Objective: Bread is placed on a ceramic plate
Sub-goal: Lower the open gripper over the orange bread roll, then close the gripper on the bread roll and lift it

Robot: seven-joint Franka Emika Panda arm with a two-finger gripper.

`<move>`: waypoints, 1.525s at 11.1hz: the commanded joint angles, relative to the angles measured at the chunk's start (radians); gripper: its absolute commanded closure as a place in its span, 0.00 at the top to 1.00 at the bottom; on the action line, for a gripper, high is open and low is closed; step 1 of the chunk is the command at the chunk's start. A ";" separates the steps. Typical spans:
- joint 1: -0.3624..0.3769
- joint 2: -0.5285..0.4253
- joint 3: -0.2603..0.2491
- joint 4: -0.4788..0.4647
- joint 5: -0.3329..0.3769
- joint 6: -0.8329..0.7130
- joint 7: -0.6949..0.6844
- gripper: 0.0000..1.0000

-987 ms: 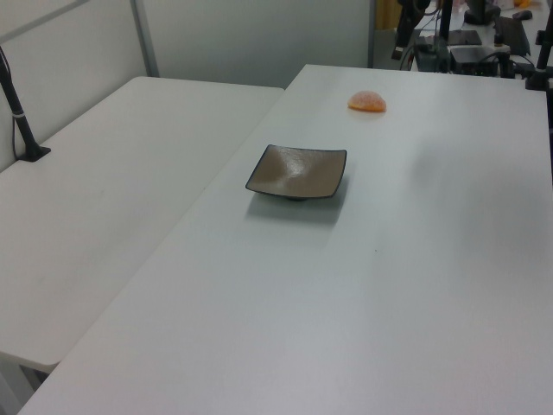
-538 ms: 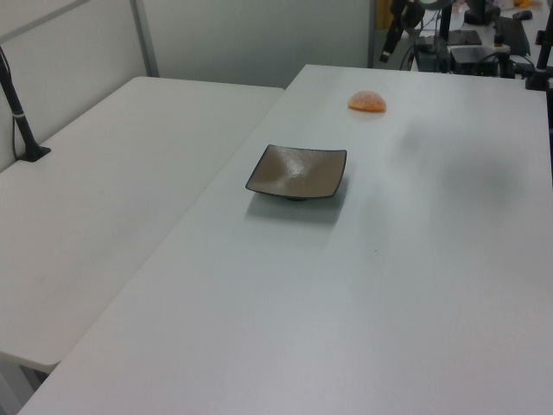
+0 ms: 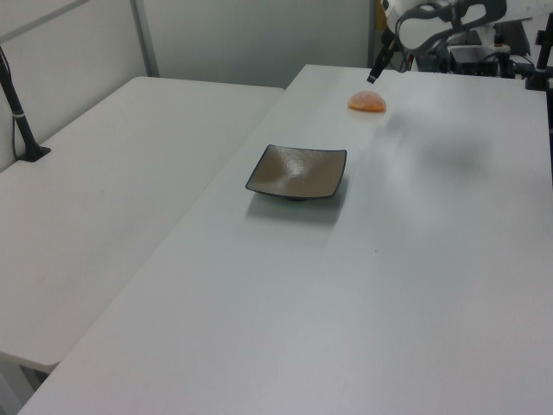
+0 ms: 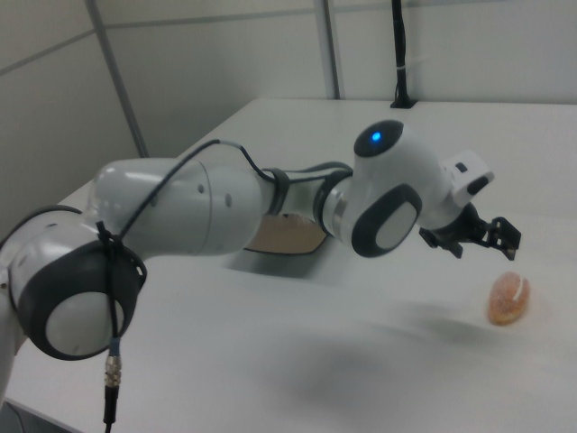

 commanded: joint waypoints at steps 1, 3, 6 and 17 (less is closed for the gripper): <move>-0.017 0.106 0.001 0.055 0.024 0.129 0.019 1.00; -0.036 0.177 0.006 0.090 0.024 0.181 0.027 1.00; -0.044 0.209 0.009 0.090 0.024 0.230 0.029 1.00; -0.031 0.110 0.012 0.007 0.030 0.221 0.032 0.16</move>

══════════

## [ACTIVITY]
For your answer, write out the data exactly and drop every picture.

## [ANSWER BOX]
Objective: Bread is placed on a ceramic plate
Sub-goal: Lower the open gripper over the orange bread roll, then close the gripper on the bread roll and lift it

Robot: seven-joint Franka Emika Panda arm with a two-finger gripper.

`<move>`: waypoints, 1.525s at 11.1hz: the commanded joint angles, relative to the angles measured at the chunk's start (radians); gripper: its absolute commanded closure as a place in its span, 0.00 at the top to 1.00 at the bottom; on the action line, for a gripper, high is open and low is closed; step 1 of the chunk is the command at the chunk's start. A ";" separates the steps. Typical spans:
- joint 1: -0.3624..0.3769
- joint 2: -0.5285..0.4253
- joint 3: -0.2603..0.2491
- joint 4: -0.4788..0.4647
- joint 5: -0.3329..0.3769
- joint 6: -0.8329..0.7130
- joint 7: -0.6949..0.6844
- gripper: 0.0000..1.0000

-987 ms: 
-538 ms: 
+0 ms: 
+0 ms: 

 commanded: joint waypoints at steps 1, 3, 6 and 17 (less is closed for the gripper): <move>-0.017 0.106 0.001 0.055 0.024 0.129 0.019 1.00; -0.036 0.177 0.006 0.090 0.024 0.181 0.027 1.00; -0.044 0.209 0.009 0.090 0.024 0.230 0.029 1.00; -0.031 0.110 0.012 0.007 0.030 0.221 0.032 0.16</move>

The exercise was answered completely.